Ghetto
Meier Schlomowitz
Meier Schlomowitz recalls how he was forced to move into the Kovno ghetto .
Source: Montreal Holocaust Museum, 2015; editing: Montreal Holocaust Museum, 2015
Meier Schlomowitz was born in 1925 in Kovno (today Kaunas, Lithuania). When Germany invaded Lithuania in June 1941, a ghetto was set up in the Jewish quarter of the town and 30,000 Jews were moved in within a month.
Meier was conscripted to work at the construction of the airport, washing German uniforms, cutting glass for windows, and building roads. His father joined the ghetto police. In the Kovno ghetto, Meier and his brother attended an underground school and participated in various underground cultural activities. Meier got married in the ghetto in May 1944 and moved in with his wife’s family.

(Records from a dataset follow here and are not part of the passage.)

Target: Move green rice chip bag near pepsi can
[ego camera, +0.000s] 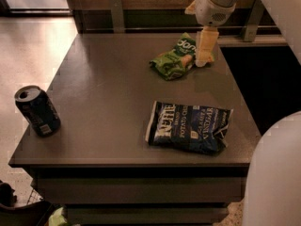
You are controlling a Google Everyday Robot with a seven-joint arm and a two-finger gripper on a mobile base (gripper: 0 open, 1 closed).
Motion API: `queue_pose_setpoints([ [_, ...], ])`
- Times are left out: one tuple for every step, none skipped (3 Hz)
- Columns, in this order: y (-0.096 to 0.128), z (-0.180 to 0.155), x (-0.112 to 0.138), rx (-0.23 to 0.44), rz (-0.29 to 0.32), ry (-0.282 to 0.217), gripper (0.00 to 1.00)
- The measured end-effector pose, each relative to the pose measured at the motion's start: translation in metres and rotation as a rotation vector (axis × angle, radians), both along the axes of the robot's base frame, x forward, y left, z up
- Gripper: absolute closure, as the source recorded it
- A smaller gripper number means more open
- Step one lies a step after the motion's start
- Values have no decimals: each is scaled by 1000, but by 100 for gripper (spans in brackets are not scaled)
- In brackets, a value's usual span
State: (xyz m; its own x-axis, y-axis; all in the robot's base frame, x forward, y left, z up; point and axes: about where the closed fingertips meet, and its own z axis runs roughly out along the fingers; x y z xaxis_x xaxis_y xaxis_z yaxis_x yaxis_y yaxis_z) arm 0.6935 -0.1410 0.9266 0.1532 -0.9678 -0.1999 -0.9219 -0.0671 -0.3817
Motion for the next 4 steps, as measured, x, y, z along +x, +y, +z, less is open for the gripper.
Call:
queue_pose_setpoints([
  [1, -15, 6, 12, -17, 33, 0],
  [4, -53, 22, 46, -35, 96, 0],
  [13, -81, 37, 94, -31, 133, 0],
  [26, -104, 49, 135, -16, 159, 11],
])
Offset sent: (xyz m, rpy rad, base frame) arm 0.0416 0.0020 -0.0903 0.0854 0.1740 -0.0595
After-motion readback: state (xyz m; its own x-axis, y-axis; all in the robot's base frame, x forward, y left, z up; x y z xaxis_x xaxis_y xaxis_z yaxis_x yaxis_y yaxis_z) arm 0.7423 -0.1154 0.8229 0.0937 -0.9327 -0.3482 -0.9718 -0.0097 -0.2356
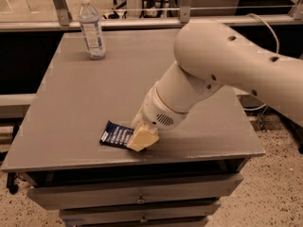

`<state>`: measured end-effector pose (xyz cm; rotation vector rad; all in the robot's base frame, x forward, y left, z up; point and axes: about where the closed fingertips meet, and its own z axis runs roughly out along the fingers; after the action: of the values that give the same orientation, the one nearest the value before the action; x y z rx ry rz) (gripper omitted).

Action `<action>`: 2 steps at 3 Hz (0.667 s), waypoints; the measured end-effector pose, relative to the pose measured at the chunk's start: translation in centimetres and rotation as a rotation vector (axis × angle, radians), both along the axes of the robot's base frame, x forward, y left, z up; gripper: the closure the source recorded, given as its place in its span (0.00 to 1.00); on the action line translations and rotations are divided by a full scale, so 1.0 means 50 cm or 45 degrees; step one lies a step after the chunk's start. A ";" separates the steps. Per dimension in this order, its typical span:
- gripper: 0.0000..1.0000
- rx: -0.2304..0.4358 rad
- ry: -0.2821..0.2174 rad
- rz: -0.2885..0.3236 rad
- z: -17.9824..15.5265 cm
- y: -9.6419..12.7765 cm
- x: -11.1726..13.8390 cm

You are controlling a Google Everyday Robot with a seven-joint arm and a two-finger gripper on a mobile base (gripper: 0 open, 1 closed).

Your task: Move rxbar blueberry near blue plastic bottle

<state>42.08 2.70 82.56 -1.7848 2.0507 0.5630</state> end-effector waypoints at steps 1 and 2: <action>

When the Kovno ghetto was liquidated in July, they were deported to the Stutthof concentration camp in Poland, where the women were separated from the men. Meier and his brother were transported to the Landsberg concentration camp, a sub-camp of Dachau, where he first worked on the construction of an aircraft hangar and then in the camp kitchen.
I brought my school bag, and my dog, and that's all I could bring.
Meier Schlomowitz
They were liberated by the American army in April 1945. After liberation, Meier went to Rome, Italy and contacted his wife who was in Poland. She joined him in 1946 and their son was born a few years later.
The family immigrated to Canada in 1950 and settled in Montreal. Meier worked in the textile business and eventually set up his own company.